Mamá no volvió. Su enfermedad la hizo huir de toda la cotidianeidad que hasta ahora la había mantenido a nuestro lado. Pasaban los minutos, los meses, los años y nunca regresaba con su delantal cargado de nueces a la hora de la cena y su irracional obsesión por ordenar la mesa recién puesta, sus dedos movían una vez tras otra los platos, vasos y cubiertos hasta que quedaban equidistantes, perfectamente alineados bajo el mantel de manzanas rojas.
Tardamos en acostumbrarnos, fue una eternidad, un vivir en el infierno, un saberme muy pequeña y a la vez muy grande, un perder en un segundo los lazos que se enroscaban en mi pelo.
El olor a regaliz era mi olor preferido en aquellas largas tardes, en el que la oscuridad se había impuesto sin que ninguno de los dos fuéramos conscientes de ello.
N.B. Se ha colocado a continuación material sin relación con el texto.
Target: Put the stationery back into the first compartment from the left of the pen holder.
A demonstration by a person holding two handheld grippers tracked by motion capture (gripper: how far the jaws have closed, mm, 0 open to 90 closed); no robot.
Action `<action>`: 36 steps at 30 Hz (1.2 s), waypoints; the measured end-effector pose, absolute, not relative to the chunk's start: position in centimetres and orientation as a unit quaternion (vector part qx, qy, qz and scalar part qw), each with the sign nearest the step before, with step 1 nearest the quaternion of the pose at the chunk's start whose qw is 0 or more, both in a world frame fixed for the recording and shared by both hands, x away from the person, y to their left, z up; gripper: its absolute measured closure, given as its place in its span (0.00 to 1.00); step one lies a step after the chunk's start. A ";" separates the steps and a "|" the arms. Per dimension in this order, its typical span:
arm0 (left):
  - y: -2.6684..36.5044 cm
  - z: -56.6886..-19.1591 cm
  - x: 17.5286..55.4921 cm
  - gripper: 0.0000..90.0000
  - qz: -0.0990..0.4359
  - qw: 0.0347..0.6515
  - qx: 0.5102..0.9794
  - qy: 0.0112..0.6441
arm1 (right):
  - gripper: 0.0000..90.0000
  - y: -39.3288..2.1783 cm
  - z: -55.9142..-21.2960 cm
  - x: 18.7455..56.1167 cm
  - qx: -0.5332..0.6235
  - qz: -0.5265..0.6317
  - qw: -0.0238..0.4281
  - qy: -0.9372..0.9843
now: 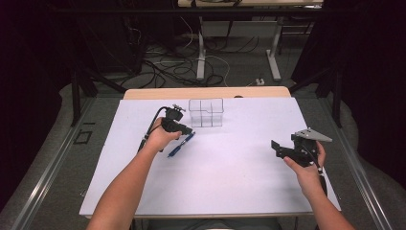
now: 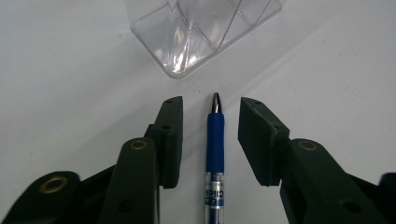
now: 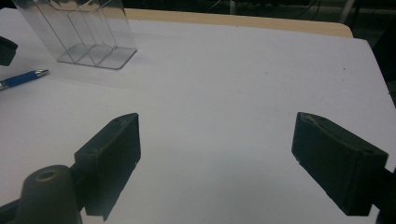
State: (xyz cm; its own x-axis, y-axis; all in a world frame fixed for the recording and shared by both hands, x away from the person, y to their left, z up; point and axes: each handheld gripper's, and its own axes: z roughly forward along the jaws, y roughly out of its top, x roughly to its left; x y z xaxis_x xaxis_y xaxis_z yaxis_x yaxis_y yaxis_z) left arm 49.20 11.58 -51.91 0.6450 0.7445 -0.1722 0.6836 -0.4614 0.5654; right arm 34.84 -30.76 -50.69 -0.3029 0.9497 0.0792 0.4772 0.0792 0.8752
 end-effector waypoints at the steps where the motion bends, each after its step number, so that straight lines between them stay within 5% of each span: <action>1: 11.6 -52.0 49.2 0.70 0.048 0.305 0.855 0.417 | 0.17 -30.7 -50.7 34.8 0.523 0.432 0.273 0.682; 36: 10.7 -53.8 49.1 0.84 0.023 0.252 0.872 0.420 | 0.17 -30.7 -50.8 34.9 0.525 0.429 0.270 0.684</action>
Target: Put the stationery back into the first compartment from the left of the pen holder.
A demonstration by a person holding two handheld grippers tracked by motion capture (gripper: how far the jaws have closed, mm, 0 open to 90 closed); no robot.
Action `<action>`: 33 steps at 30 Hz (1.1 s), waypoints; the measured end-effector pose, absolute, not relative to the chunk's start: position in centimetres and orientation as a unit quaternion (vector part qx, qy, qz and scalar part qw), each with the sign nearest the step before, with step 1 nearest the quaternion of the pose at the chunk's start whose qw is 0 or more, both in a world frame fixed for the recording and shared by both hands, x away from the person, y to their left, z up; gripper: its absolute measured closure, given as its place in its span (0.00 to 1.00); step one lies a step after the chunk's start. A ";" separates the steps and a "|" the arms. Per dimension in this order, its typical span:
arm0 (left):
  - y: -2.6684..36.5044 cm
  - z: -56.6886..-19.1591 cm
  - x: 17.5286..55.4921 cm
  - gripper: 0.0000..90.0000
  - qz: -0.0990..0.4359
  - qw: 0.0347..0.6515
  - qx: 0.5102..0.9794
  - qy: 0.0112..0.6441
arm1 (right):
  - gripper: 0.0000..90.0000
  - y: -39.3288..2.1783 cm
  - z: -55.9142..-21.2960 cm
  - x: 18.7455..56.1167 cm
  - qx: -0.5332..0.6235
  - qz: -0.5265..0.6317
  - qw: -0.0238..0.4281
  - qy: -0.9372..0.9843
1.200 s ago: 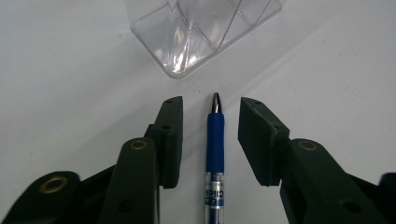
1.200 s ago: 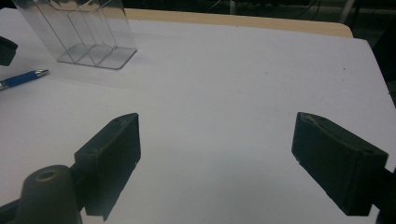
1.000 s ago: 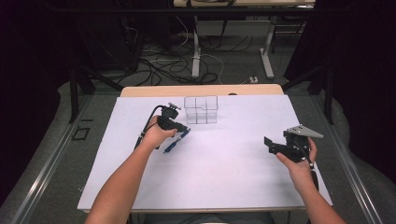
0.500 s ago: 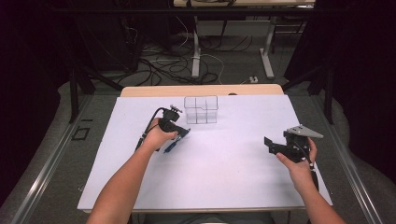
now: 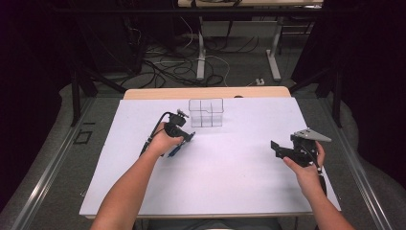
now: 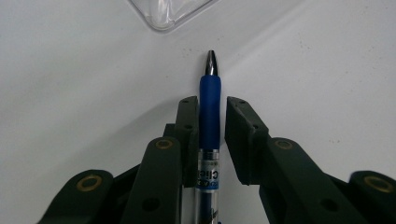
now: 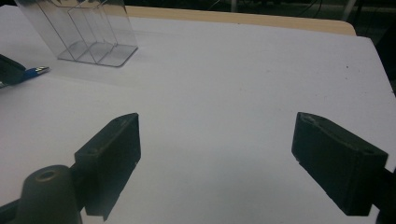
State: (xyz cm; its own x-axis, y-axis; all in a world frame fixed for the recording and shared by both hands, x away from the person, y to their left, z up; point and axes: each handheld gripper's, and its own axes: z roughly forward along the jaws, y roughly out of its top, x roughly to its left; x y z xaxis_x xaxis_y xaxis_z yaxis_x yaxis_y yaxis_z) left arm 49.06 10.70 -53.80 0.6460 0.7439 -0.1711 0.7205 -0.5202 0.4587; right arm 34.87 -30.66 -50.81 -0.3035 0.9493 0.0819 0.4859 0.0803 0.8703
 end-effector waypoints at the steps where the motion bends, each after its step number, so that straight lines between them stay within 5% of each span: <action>1: 10.7 -53.8 49.1 0.84 0.024 0.250 0.872 0.420 | 0.17 -30.7 -50.8 34.9 0.522 0.430 0.271 0.685; 33: 10.8 -53.1 48.8 0.89 0.006 0.246 0.867 0.433 | 0.17 -30.7 -50.7 34.8 0.522 0.431 0.272 0.684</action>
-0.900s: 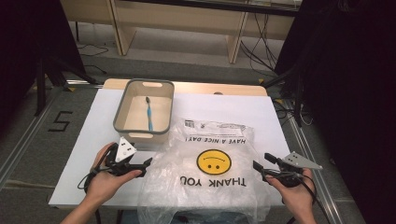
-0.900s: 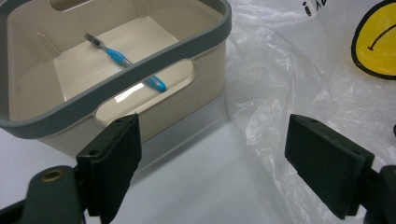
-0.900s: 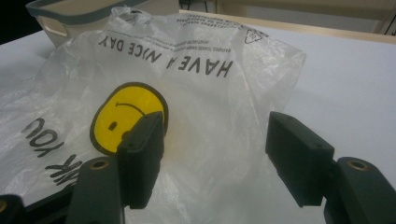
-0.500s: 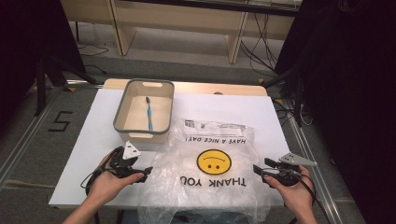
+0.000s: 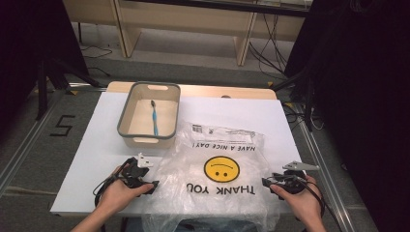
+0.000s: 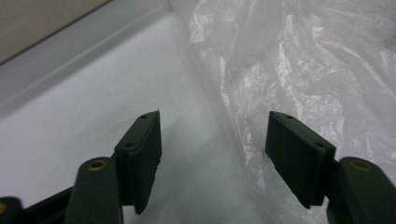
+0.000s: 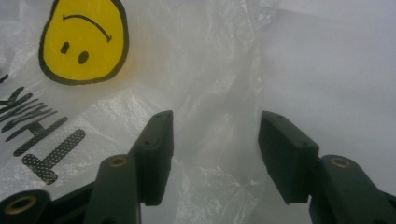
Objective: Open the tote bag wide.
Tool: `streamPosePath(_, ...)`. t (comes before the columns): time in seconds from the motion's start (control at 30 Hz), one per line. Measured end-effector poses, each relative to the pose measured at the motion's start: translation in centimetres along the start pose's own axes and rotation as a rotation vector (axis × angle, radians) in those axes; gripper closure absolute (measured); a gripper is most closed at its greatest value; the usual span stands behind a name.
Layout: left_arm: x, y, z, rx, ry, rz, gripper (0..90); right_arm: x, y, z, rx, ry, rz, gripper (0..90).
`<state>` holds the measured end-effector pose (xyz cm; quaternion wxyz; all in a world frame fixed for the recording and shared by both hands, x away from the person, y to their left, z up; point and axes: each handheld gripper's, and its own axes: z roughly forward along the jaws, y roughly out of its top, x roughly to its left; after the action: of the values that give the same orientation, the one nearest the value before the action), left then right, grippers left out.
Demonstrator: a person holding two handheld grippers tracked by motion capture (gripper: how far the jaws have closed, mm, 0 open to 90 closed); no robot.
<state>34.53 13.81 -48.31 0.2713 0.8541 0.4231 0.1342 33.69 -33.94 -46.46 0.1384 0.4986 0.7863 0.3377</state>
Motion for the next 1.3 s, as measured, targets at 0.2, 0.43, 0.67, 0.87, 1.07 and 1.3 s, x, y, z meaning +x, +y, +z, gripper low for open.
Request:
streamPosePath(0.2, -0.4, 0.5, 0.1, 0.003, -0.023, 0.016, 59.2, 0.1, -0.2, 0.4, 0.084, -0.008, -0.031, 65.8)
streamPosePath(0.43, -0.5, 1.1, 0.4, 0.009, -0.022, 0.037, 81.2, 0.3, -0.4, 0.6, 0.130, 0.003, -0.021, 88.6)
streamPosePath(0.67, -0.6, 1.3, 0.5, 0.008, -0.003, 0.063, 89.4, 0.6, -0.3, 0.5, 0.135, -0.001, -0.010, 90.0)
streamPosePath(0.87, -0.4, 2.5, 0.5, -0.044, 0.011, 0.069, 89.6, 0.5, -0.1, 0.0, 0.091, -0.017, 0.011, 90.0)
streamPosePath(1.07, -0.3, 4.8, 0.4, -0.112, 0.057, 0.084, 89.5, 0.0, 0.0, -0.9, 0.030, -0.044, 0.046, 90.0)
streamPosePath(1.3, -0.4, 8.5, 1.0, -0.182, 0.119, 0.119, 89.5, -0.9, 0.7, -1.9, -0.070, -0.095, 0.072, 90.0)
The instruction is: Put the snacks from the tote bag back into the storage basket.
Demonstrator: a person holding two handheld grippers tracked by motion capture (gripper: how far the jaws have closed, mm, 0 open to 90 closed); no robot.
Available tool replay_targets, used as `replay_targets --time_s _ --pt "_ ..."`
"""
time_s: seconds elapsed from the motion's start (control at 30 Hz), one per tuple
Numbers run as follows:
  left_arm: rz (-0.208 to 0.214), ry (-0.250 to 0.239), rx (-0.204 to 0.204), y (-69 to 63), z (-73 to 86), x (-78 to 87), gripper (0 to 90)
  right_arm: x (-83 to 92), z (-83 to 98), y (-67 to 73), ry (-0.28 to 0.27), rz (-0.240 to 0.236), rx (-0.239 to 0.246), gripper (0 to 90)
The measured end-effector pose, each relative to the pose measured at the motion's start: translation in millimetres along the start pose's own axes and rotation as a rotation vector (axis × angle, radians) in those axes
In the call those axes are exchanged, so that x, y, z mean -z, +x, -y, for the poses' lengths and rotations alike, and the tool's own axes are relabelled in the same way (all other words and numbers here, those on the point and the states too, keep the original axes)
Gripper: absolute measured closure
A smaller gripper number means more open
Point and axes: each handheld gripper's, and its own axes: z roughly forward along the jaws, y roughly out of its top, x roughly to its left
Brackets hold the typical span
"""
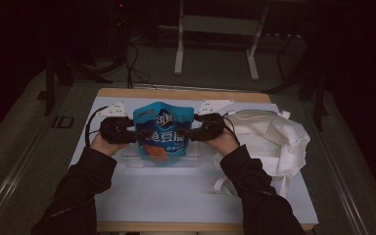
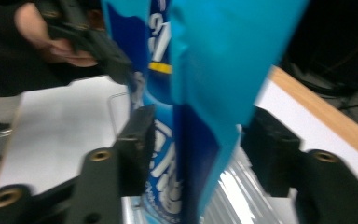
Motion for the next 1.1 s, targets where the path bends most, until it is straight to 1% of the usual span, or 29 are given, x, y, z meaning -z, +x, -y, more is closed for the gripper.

Sentada sobre tu sillón, con las rodillas clavadas en la cara, trenzaba mi mirada a lo ancho de las cuatro paredes color crema, intentando extender la soledad más allá de mis pies y mis uñas carcomidas. Con una lentitud pasmosa desmembraba el regaliz sacando las tiras amargas, chupando con ahínco ese trozo de golosina pegajosa que me dejaba la lengua cuarteada. Era tu olor, el olor del regreso a casa, el sabor dulzón de tus besos columpiándose en mi mejilla, el verde de tus ojos cuando retirabas el pelo de mi frente, el sonido de tus palabras al decirme que no me preocupara…
Y cómo no refugiarme en ti, y cómo no entenderla a ella. Mis catorce años luchaban por ir sobreviviendo en un presente que no se avenía a razones. Apilaba en el duermevela de mis noches las risas que irisabas con tus brazos, y siempre tú y después tú, a mi lado, detrás, delante pero siempre cerca, sofocando mis lágrimas, disfrazando mis dudas, desdoblando las certezas con tu especial manera de esperar.
Crecí con todo ese olor a regaliz cosido al dobladillo de mi falda, hilvanado a mis sentidos y sobre todo aprendí a vivir con esos ojos tuyos llenos de miles de aguas azules vertiéndose en mi rostro, que decían siempre y sin descanso -No te preocupes, el tiempo no se queda con nada, volverá-.